Copy out exactly the lines below that run from the one holding "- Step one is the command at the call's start" to the one holding "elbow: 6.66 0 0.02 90", keeping both of those lines and no others.

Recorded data
————
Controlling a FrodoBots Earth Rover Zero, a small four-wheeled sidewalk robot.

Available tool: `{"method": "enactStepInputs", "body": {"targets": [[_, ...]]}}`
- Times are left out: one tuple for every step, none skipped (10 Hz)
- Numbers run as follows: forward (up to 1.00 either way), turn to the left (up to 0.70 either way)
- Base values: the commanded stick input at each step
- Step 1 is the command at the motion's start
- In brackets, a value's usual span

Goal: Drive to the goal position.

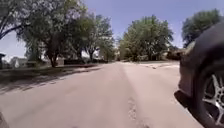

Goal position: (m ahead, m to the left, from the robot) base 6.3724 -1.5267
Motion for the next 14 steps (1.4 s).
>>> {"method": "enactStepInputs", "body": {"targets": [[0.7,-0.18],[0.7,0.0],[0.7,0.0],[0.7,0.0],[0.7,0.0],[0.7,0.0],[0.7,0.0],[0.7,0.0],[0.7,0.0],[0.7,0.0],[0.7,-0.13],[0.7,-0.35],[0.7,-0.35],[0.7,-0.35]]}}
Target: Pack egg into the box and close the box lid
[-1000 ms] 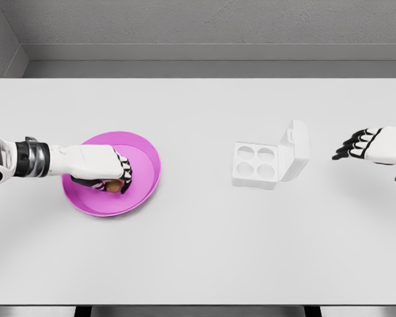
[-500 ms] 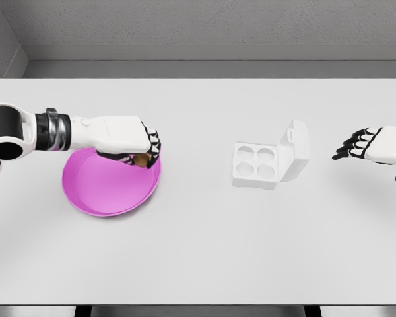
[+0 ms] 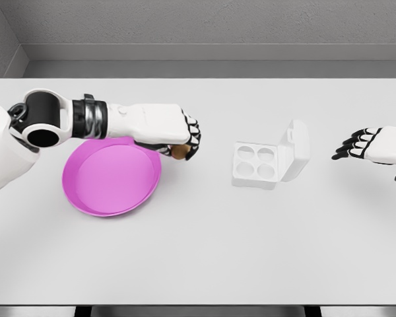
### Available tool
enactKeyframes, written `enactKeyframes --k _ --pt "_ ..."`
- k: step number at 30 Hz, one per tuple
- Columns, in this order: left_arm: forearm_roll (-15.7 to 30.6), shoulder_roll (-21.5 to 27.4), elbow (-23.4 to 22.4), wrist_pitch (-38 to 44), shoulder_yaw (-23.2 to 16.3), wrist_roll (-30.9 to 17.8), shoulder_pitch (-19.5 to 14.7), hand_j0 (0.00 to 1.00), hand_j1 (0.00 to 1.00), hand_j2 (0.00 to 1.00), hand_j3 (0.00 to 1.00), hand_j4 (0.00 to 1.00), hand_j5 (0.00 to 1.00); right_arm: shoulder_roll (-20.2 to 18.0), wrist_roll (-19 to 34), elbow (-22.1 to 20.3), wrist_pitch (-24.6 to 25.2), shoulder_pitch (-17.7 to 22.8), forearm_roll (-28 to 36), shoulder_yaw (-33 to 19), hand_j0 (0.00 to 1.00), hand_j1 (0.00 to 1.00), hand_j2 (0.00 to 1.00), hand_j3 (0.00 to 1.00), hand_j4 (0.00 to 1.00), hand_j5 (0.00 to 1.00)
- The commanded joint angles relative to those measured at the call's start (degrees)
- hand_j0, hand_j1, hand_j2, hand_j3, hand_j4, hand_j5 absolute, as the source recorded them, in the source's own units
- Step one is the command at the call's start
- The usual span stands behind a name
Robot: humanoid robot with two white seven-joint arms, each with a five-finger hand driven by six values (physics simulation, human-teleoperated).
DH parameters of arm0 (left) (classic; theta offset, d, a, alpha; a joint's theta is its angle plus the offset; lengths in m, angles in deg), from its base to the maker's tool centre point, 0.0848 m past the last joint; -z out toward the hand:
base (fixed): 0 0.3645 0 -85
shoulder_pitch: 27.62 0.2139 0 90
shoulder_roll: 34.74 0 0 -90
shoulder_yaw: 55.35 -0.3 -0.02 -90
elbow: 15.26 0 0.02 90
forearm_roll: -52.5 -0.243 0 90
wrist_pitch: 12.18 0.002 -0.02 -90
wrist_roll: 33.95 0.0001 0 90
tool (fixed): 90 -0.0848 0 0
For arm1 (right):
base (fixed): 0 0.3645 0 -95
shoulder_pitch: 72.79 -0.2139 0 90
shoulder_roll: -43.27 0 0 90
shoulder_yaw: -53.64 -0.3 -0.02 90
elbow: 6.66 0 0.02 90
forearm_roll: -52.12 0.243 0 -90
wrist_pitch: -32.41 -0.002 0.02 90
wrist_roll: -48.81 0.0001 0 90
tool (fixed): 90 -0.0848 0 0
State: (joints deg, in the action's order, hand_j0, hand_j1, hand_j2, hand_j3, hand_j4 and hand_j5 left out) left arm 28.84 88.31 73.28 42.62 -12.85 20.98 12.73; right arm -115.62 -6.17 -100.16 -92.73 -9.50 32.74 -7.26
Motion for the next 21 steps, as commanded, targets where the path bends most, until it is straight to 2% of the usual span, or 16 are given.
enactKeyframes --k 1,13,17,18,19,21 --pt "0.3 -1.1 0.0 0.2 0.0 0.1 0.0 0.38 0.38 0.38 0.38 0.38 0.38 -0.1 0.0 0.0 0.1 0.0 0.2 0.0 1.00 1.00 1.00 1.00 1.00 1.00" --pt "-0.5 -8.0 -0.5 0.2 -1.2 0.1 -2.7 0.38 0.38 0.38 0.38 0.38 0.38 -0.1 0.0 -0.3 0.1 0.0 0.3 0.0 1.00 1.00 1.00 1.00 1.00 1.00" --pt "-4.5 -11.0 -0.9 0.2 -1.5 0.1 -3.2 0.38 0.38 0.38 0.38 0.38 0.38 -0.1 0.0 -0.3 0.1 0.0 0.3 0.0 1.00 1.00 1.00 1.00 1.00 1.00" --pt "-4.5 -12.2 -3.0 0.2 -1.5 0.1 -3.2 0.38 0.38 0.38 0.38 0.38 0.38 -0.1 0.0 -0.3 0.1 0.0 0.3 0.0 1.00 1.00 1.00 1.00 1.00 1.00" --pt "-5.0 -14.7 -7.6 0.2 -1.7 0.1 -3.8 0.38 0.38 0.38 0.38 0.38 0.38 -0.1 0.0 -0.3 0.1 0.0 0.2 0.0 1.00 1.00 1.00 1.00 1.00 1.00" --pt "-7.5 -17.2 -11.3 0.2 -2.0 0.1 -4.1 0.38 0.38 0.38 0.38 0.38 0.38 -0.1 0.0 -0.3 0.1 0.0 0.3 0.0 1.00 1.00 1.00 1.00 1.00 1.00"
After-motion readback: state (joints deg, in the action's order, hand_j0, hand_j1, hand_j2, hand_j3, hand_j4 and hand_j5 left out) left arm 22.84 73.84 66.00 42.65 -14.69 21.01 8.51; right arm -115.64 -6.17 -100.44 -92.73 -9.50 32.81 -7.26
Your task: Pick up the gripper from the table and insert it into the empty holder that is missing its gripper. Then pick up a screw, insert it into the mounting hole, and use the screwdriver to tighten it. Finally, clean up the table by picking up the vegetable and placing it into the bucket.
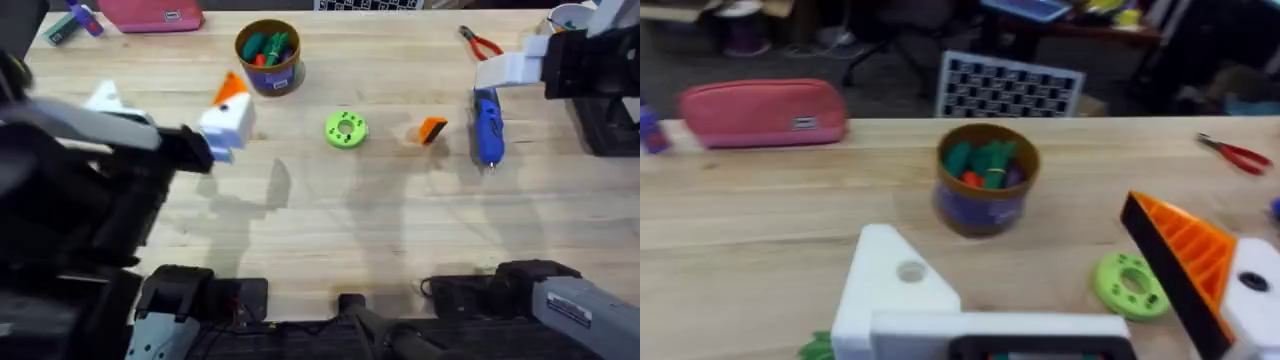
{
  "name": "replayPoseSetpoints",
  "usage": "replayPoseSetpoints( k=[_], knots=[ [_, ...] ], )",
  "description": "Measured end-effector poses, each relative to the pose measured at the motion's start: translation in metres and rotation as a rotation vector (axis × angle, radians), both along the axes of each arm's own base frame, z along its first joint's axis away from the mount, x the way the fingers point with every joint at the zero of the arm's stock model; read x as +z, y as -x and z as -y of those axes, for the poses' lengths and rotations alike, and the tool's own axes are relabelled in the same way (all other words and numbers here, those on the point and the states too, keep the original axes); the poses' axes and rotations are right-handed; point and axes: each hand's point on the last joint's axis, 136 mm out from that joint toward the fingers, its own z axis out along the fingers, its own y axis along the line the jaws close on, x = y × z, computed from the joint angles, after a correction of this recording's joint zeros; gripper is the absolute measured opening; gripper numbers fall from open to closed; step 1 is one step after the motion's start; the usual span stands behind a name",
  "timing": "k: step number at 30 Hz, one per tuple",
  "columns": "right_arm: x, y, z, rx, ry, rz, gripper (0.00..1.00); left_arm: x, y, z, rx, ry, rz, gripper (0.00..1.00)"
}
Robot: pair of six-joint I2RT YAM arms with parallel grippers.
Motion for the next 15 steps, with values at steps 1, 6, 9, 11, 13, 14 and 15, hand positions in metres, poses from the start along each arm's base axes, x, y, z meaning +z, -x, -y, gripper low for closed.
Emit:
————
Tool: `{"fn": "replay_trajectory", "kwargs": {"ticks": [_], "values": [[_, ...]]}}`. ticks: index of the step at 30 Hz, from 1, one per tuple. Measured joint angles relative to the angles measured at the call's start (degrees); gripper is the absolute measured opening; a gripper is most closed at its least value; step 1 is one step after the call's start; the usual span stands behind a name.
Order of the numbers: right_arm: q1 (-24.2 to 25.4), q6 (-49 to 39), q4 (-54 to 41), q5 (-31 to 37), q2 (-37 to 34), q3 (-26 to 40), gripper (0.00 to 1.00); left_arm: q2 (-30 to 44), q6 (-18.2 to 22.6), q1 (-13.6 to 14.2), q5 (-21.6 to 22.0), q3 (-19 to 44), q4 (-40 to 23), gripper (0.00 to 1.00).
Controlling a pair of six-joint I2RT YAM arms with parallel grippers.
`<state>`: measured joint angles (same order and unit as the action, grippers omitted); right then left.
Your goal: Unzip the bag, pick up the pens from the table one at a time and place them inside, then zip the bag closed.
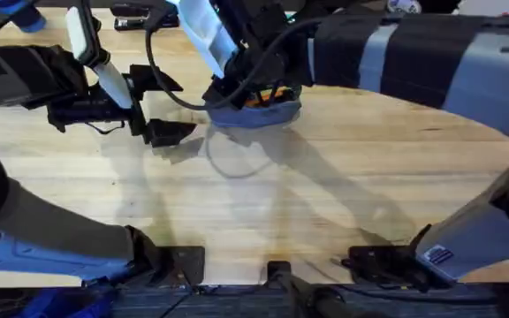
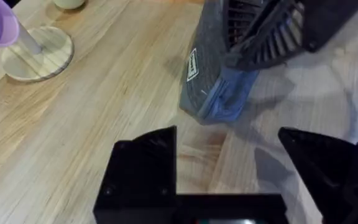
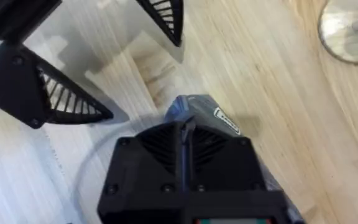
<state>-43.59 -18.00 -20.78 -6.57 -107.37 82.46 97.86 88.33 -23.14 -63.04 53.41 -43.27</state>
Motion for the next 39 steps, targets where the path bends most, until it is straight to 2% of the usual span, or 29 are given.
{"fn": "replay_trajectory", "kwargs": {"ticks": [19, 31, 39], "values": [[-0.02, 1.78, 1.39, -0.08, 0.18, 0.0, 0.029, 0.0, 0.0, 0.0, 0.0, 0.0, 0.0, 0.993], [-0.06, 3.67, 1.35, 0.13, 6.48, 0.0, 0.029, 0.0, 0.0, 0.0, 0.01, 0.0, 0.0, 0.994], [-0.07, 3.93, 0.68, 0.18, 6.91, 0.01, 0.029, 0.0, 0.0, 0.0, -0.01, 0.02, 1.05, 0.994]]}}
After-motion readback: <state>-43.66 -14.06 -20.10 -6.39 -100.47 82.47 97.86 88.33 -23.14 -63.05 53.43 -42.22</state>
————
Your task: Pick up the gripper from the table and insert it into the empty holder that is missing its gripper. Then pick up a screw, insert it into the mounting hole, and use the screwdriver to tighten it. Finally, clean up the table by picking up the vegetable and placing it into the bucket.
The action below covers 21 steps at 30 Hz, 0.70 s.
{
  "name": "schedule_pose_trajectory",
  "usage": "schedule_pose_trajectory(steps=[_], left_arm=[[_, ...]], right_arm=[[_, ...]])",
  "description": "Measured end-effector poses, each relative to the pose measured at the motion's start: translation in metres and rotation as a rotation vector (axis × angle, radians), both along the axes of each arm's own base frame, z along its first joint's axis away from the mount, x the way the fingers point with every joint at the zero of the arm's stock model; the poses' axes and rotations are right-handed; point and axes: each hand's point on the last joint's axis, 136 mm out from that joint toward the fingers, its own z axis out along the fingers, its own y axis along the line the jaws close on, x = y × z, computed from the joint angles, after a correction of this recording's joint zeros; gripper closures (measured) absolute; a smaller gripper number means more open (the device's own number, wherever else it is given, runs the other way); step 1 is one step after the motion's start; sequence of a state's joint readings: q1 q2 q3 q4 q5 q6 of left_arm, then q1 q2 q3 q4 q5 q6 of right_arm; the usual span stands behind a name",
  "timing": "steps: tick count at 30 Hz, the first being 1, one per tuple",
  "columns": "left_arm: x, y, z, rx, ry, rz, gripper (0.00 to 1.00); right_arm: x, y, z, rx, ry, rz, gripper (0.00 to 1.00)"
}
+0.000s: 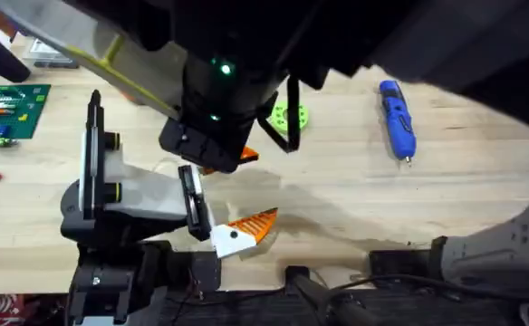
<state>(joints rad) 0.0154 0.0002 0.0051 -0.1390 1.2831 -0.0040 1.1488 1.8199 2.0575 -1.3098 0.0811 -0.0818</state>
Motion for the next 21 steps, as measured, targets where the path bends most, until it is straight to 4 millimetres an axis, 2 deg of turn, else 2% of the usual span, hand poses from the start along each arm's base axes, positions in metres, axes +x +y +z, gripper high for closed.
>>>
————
Answer below
- Step one is the command at the call's start
- The usual span stands behind a name
Robot: humanoid robot with two white seven-joint arms, each with a five-finger hand driven by six values (physics simulation, human-teleoperated).
DH parameters of arm0 (left) (classic; theta offset, d, a, alpha; a joint's theta is its angle plus the offset; lengths in m, angles in deg), from its base to the maker's tool centre point, 0.0848 m past the last joint; -z out toward the hand:
base (fixed): 0 0.3645 0 -85
shoulder_pitch: 27.62 0.2139 0 90
shoulder_roll: 34.74 0 0 -90
shoulder_yaw: 55.35 -0.3 -0.02 -90
elbow: 15.26 0 0.02 90
forearm_roll: -52.5 -0.243 0 90
wrist_pitch: 12.18 0.002 -0.02 -90
wrist_roll: 33.95 0.0001 0 90
tool (fixed): 90 -0.0848 0 0
For arm1 (right):
base (fixed): 0 0.3645 0 -95
shoulder_pitch: 72.79 -0.2139 0 90
shoulder_roll: -43.27 0 0 90
shoulder_yaw: -53.64 -0.3 -0.02 90
elbow: 6.66 0 0.02 90

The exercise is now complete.